:: Your instructions ::
Set down the material in full. Keep every line exactly as it is.

━━━━

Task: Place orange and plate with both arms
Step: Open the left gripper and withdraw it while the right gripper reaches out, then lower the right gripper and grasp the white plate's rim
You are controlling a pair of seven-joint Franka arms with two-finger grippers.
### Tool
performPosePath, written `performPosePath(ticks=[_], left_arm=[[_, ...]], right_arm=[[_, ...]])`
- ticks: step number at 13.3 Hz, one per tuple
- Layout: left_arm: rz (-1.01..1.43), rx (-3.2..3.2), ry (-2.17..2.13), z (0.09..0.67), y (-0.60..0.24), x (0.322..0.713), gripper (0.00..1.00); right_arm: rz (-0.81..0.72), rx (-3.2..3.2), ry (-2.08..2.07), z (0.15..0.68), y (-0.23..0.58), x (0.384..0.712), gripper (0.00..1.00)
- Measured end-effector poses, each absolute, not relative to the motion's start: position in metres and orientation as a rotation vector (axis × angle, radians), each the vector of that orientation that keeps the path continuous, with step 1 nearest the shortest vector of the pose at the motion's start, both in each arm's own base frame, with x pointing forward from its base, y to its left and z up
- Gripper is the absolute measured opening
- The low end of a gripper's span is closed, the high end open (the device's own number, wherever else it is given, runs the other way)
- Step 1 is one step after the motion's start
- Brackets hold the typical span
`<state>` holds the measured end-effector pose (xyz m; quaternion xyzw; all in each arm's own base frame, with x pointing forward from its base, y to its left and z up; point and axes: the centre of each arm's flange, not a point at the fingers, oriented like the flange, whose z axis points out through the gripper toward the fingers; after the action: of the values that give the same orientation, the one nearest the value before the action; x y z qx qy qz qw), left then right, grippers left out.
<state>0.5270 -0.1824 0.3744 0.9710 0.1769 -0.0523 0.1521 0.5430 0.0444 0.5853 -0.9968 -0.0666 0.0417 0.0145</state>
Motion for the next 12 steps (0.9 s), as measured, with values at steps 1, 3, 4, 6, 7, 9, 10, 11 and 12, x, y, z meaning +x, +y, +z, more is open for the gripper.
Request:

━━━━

:: Answer to the problem ::
Task: Place orange and plate with both arms
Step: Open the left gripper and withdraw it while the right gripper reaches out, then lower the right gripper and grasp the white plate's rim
You are controlling a pair of seven-joint Franka arms with two-finger grippers.
### Tool
performPosePath, written `performPosePath(ticks=[_], left_arm=[[_, ...]], right_arm=[[_, ...]])`
- ticks: step number at 13.3 Hz, one per tuple
- Layout: left_arm: rz (-1.01..1.43), rx (-3.2..3.2), ry (-2.17..2.13), z (0.09..0.67), y (-0.60..0.24), x (0.322..0.713), gripper (0.00..1.00); right_arm: rz (-0.81..0.72), rx (-3.2..3.2), ry (-2.08..2.07), z (0.15..0.68), y (-0.23..0.58), x (0.384..0.712), gripper (0.00..1.00)
- Measured end-effector poses, each absolute, not relative to the motion's start: position in metres and orientation as a rotation vector (axis × angle, radians), each the vector of that orientation that keeps the path continuous, with step 1 nearest the shortest vector of the pose at the motion's start, both in each arm's own base frame, with x pointing forward from its base, y to its left and z up
- Gripper is the absolute measured opening
- The low end of a gripper's span is closed, the high end open (the device's own number, wherever else it is given, runs the other way)
- Step 1 is one step after the motion's start
- Brackets hold the typical span
`<state>` holds the measured end-effector pose (xyz m; quaternion xyzw; all in each arm's own base frame, with x pointing forward from its base, y to its left and z up; point and axes: the centre of each arm's flange, not a point at the fingers, oriented like the flange, whose z axis points out through the gripper toward the fingers; after the action: of the values that give the same orientation, the one nearest the value before the action; x y z qx qy qz qw), left then right, grippers left out.
<state>0.5270 -0.1824 0.3744 0.9710 0.1769 -0.0523 0.1521 0.5430 0.0444 0.5853 -0.9968 -0.0666 0.0417 0.0145</state>
Motion for the next 12 steps (0.9 s), as measured, with values at steps 1, 3, 4, 6, 7, 9, 10, 11 and 12, x, y, z meaning +x, +y, +z, more is open for the gripper.
Request:

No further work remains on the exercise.